Anasayfa
Yazarlar
Yunus Emre Kaya
Yazı Detayı
Bu yazı 800 kez okundu.
Köyde Üretim olmaz ise Şehirlerde yaşam olmaz.
Değerli okuyucularım, Kıymetli yurttaşlarım 2025 yılının ikinci gününde köşe yazıma başlamadan önce hepinize sağlık, sıhhat içinde huzurlu bir yıl diliyor hepinizin Regaip Kandilini kutluyorum. Bildiğiniz üzere uzun yıllar Tarım ve Hayvancılık ülke Ekonomimizin temel direği olmuş Nüfusumuzun büyük bir bölümü kırsal kesimde (köy) Aile işletmesi adı altında Tarım ve Hayvancılık ile geçimini sürdürerek hem Aile bireylerine hemde Ülke Ekonomisine büyük katkı sunmuştur. 1960 yıllarında başlayan sanayileşme süreci ve iş gücü arayışları Kentleşme dalgasını başlatmış Köylerden Kentlere kontrolsüz bir göç dalgası oluşturmuştur. Buğün Şehirlerde yaşanan geçmişten günümüze plansız yapılaşma, Nüfus yoğunluğu, Trafik yoğunluğu buna bağlı olarak Hava kirliliği, Gürültü kirliliği, İklim değişikliği, hazır ve sağlıksız Gıda tüketimi buna bağlı olarak Sağlık sorunları, komşuluk ilişkilerinin bitmesi, yaşam alanının sınırlılığı, üretmeden tüketmekten kaynaklı yüksek yaşam maliyeti, toplu yaşamdan kaynaklı suç oranları vb olumsuzluklar neticesinde Kentlerin yaşam kalitesinin düşmesi ve İnsanları tekrar Köylere dönüşü düşünmeye yönlendirmiştir. Özellikle Pandemi sürecinde bu düşünce fiili olarak başlasada henüz bir göç dalgasına dönüşmüş değil peki önümüzdeki yıllarda Kentlerden Köylere bir göç dalgası başlarmı hep birlikte göreceğiz.
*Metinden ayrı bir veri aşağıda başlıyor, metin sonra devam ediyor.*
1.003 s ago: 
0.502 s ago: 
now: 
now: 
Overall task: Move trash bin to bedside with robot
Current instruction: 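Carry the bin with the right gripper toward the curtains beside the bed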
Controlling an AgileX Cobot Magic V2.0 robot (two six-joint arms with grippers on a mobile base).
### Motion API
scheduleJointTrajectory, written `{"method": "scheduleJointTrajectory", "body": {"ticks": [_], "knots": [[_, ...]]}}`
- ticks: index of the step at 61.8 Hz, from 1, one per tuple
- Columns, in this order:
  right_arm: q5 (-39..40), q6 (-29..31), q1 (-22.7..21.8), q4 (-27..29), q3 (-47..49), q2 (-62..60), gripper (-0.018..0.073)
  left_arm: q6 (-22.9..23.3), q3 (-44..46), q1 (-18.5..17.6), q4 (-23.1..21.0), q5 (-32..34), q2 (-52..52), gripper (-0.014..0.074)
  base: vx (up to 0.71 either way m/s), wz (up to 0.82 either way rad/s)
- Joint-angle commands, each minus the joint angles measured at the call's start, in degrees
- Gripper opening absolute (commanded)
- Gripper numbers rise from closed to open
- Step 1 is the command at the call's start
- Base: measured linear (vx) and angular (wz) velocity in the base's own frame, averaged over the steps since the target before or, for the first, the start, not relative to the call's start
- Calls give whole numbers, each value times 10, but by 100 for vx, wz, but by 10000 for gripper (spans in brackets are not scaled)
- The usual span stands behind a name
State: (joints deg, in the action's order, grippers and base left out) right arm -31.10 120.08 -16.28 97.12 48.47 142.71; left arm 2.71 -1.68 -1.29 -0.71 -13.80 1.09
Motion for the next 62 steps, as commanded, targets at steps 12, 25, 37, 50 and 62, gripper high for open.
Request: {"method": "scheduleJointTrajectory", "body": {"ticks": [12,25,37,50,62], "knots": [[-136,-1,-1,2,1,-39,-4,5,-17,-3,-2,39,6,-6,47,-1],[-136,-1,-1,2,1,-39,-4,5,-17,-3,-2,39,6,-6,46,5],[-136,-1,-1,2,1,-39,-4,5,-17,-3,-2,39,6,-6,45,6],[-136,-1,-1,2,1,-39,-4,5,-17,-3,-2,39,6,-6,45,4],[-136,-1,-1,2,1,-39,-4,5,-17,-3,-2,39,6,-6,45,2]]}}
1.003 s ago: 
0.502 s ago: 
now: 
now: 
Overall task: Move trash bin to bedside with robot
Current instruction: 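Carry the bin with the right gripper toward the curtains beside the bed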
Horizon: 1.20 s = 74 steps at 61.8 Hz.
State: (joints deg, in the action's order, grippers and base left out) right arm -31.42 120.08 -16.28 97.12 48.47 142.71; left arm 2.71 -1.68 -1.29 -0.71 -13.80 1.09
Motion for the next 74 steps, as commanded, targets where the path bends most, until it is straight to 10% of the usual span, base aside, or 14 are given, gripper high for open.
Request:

Değerli okurlarım tabiki Sanayileşme konusunda yapılan tüm çalışmaları sonuna kadar destekliyoruz. Sanayicilik, bir Ülkenin Ekonomik, Sosyal ve Siyasi yapısını derinden etkileyen kalkınmanın en temel direklerinden birisidir. Ancak bir Ülkenin Bağımsızlığının Sigortası Sanayileşmenin yanında Aynı zamanda Kırsal yaşamın devamı, Tarım ve Hayvancılıktır. Tarım Politikasında Özellikle Tarım Arazilerinin ve Otlakların korunması, Arazisini ekip biçmeye devam eden Hayvancılık faaliyetlerine devam eden gerçek üreticinin daha profesyonel teşvikler ile desteklenmesi, Gençlerimizin Tarım ve Hayvancılık yapmaları konusunda desteklenmesi, Büyükşehir yasası ile statüsü tahrip olan köylerimize tekrar bir köy kanunu yapılması ve Tüzel kişiliğinin iade edilmesi, Gençlerimizin Köylere ev yapabilmesi için ciddi teşvikler verilmesi, Köylere Sosyal alanlar kurulması, Köylerde Elektrik, GSM şebekesi İnternete ulaşım gibi sorunların giderilmesi Kırsaldaki yaşamın artmasına sebep olacak bazı önemli başlıklardır. Ayrıca Coğrafi konumuna göre bazı üretim tesislerinin Köylere kurulması için ciddi teşvikler verilmesi halinde istihdam oluşturarak Şehir merkezlerinde Askari ücret ile geçinemeyen gençlerimizi, Ailelerimizi tekrar köylerde yaşam kurmaya ikna edebiliriz. Bu sayede Nüfus, Hava kirliliği, Trafik, Ekonomik sıkıntıları dengeleyebilir artan üretim ile İnsanımıza ve Ülkemize Ekonomik değerler üretebilriz.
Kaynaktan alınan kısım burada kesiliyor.